*Assignment*.
Search the records for the word "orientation". Copy every line where it appears.

*Data items*.
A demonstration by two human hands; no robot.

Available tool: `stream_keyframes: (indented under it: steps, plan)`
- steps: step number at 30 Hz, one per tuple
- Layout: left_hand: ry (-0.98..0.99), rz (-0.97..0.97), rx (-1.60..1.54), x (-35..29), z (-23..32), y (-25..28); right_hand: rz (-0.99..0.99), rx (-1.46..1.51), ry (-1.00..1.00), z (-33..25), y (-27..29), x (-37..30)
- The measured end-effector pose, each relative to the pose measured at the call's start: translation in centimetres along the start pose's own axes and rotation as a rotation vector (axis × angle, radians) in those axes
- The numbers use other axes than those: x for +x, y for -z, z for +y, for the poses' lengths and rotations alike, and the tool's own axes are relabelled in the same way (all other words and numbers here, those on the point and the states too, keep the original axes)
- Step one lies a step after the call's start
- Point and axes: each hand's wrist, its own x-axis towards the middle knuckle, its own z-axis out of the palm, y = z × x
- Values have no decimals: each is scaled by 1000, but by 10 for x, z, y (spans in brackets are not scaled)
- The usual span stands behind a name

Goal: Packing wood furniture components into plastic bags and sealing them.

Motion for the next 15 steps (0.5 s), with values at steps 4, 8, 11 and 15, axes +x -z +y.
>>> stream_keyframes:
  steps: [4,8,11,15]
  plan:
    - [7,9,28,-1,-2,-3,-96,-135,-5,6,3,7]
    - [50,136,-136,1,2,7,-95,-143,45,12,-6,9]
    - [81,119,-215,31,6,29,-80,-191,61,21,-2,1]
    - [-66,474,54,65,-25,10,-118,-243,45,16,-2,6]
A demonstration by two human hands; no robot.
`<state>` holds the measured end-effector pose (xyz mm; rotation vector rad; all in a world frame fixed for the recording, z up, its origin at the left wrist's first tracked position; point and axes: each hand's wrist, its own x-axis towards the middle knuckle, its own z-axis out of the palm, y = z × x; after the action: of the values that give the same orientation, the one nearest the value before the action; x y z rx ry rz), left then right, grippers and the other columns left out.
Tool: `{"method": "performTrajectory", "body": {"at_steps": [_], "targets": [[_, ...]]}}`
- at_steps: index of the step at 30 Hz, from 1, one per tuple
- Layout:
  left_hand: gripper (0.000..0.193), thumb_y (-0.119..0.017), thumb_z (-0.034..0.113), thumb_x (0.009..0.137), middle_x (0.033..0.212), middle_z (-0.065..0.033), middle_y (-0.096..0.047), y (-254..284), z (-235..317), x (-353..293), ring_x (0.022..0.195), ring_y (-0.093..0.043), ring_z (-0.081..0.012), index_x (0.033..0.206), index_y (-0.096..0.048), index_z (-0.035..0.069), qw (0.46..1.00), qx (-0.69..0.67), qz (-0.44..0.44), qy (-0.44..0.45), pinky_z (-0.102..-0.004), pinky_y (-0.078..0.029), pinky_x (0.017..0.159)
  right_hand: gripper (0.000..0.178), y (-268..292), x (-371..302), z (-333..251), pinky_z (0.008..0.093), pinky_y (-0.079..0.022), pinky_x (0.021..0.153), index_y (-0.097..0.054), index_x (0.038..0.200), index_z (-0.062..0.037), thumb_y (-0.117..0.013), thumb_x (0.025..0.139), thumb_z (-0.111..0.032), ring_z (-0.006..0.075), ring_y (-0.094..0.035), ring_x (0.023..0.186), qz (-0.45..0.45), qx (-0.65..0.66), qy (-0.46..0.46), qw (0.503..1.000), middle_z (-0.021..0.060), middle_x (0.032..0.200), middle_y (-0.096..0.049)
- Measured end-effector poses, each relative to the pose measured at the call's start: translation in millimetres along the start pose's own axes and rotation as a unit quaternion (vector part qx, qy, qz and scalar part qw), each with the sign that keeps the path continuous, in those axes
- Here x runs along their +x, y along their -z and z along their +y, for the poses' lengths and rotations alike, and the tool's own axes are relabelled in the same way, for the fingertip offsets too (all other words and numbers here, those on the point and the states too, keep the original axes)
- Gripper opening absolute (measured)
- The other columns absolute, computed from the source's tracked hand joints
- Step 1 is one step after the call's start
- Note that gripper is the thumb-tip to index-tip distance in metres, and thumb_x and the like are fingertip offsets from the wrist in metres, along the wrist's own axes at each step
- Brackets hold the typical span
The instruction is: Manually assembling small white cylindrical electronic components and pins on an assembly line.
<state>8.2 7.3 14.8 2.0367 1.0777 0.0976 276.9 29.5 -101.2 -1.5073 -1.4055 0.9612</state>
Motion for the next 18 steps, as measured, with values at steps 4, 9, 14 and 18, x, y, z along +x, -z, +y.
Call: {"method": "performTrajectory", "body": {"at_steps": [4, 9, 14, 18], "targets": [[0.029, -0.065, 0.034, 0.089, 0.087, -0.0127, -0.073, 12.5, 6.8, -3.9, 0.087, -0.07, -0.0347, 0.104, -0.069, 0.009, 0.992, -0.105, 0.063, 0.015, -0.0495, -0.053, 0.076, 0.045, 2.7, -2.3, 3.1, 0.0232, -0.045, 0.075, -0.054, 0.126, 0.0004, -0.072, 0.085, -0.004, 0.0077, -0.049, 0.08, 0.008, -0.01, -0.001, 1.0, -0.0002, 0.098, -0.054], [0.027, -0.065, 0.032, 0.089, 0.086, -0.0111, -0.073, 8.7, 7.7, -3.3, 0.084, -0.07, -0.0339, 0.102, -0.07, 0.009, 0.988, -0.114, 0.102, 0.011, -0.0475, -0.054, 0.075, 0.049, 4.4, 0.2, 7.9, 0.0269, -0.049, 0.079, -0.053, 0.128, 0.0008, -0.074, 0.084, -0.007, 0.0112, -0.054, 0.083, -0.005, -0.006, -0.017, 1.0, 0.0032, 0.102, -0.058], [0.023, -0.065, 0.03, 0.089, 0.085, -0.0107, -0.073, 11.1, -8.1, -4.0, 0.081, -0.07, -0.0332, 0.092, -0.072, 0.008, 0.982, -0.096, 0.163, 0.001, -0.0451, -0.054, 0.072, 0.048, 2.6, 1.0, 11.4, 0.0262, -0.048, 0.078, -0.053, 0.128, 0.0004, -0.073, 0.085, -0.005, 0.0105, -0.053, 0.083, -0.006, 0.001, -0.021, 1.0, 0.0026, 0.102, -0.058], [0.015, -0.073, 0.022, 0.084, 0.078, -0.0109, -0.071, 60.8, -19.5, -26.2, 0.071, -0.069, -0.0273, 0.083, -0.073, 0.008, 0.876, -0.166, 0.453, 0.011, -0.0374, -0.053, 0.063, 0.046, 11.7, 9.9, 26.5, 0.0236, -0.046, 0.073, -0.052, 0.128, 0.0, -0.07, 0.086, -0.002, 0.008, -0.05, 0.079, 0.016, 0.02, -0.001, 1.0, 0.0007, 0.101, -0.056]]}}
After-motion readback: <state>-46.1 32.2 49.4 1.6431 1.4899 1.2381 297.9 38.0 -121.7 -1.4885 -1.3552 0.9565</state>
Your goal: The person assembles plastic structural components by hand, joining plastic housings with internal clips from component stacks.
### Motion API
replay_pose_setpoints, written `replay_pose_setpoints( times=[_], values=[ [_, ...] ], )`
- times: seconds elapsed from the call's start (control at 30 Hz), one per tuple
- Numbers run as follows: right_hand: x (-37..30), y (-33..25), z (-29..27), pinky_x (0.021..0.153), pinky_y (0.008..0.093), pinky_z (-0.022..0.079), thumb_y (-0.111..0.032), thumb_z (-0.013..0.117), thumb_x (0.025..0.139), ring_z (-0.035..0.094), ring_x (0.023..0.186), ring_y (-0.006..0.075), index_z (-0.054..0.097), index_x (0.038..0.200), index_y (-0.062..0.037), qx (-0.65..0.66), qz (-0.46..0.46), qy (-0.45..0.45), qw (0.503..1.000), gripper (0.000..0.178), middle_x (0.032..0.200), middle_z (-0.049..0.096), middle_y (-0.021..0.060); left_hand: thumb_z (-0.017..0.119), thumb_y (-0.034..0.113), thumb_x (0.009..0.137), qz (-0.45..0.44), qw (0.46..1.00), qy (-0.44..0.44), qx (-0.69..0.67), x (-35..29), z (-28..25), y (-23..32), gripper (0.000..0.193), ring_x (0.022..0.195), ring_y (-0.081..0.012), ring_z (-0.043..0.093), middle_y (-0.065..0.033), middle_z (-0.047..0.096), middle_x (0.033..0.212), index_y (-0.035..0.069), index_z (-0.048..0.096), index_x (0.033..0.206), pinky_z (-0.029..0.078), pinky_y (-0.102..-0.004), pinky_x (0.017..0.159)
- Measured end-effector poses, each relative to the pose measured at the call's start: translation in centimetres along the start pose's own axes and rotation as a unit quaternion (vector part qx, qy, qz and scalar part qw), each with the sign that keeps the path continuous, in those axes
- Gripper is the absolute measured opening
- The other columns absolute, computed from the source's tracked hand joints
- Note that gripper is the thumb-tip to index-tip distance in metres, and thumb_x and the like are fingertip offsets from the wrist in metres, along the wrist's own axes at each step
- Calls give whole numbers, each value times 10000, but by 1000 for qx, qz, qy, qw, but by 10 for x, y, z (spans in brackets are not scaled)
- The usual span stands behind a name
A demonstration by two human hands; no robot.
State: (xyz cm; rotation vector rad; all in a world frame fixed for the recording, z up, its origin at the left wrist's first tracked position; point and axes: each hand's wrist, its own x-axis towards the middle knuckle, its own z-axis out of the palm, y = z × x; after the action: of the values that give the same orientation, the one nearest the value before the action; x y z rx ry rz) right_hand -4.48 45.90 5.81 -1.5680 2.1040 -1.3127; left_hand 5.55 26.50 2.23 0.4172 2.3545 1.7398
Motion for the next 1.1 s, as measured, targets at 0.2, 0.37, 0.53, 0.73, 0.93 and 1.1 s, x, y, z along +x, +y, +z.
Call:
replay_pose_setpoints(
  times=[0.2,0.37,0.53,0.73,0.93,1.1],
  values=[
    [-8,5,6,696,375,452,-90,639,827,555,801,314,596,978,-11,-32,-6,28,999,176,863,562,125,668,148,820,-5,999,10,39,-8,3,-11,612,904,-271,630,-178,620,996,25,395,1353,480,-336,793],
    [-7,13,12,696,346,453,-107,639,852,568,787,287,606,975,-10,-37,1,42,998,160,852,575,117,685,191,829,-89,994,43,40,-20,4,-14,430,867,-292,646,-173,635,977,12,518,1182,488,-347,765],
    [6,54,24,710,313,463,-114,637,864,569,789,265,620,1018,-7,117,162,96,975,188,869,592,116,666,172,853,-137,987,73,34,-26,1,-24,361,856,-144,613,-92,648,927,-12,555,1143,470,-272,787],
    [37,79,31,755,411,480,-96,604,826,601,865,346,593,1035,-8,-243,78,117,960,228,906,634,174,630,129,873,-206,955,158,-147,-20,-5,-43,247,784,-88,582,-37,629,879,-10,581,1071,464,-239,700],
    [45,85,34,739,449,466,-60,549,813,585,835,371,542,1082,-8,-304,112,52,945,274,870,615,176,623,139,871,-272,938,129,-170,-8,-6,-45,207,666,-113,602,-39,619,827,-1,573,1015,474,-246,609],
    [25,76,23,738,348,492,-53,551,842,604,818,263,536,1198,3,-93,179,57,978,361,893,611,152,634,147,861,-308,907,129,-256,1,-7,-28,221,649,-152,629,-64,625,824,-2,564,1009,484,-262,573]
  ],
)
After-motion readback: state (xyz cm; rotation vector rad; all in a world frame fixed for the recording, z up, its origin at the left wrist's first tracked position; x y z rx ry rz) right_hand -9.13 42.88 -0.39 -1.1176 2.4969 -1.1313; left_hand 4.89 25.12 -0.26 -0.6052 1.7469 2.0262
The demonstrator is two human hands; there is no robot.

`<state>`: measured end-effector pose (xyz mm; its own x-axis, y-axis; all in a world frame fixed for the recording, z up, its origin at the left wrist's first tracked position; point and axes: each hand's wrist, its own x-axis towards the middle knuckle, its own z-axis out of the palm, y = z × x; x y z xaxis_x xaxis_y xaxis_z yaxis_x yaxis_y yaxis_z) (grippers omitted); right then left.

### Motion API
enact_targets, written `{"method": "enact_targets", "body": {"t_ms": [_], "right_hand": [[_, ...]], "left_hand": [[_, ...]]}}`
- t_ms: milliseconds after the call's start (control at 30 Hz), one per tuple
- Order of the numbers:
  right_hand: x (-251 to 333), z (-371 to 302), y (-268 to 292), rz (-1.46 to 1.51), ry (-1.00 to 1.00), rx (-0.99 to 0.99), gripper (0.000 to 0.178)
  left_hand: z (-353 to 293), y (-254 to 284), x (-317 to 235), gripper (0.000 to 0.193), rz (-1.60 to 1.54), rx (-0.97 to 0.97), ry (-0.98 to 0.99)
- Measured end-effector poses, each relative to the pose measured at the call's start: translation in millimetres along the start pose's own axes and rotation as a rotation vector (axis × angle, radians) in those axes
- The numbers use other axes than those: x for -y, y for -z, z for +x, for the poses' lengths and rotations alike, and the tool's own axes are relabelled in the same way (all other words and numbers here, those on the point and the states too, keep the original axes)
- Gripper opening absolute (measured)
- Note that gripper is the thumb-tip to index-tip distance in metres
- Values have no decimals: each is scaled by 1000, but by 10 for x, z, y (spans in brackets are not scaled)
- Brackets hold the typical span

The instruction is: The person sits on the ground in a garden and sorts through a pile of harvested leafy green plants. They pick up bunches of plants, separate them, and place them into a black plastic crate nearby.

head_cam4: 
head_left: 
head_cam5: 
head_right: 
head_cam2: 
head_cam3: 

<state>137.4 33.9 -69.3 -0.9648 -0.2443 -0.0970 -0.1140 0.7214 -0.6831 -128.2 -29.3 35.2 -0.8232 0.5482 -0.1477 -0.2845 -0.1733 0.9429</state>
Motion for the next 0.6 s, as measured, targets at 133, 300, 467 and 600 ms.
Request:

*Expected output*.
`<state>` holds the measured end-effector pose (xyz mm; rotation vector rad; all in a world frame fixed for the recording, z up, its origin at the left wrist's first tracked position; point and axes: each hand's wrist, its own x-axis towards the middle knuckle, its own z-axis out of the palm, y = z × x; after the action: of the values that give the same orientation, the one nearest the value before the action; x y z rx ry rz), left then right, grippers and the other columns left out.
State: (xyz cm; rotation vector rad; all in a world frame fixed for the recording, z up, its origin at the left wrist's first tracked position; point and axes: each hand's wrist, its own x-axis towards the middle knuckle, its own z-axis out of the palm, y = z × x; after the action: of the values that give the same orientation, the one nearest the value before the action; x y z rx ry rz) right_hand -4.48 45.90 5.81 -1.5680 2.1040 -1.3127; left_hand 5.55 26.50 2.23 0.4172 2.3545 1.7398

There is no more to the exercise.